Exercise instructions :: Exactly the lines from the one with "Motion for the" through the final line of the listing below should appear in the answer, and no others.

Data extract ::
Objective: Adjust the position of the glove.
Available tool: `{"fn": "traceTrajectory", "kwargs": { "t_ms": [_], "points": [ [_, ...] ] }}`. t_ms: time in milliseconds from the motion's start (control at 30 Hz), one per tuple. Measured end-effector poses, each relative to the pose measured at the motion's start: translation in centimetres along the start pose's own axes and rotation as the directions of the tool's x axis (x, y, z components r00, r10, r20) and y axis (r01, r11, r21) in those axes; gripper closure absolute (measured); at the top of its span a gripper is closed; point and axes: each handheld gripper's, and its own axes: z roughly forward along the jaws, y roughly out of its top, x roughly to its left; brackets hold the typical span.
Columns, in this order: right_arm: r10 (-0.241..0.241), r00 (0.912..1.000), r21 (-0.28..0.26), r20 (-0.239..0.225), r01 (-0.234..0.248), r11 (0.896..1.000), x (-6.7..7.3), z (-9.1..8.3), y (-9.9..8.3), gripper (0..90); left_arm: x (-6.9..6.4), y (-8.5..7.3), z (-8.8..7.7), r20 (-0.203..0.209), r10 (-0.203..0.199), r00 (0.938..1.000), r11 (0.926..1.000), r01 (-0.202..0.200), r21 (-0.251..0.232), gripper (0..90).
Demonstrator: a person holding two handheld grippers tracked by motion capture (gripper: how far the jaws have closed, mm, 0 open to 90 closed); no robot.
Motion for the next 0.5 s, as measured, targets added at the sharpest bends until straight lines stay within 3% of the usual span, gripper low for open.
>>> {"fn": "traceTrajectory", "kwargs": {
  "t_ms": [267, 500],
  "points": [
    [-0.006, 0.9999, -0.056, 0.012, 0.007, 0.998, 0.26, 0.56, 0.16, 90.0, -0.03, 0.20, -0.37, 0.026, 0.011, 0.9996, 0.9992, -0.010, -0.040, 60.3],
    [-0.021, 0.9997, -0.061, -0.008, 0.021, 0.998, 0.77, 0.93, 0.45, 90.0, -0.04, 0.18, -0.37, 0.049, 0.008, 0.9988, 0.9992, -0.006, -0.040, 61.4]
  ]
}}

Solution to this exercise ::
Motion for the next 0.5 s, as measured, targets added at the sharpest bends until straight lines stay within 3% of the usual span, gripper low for open.
>>> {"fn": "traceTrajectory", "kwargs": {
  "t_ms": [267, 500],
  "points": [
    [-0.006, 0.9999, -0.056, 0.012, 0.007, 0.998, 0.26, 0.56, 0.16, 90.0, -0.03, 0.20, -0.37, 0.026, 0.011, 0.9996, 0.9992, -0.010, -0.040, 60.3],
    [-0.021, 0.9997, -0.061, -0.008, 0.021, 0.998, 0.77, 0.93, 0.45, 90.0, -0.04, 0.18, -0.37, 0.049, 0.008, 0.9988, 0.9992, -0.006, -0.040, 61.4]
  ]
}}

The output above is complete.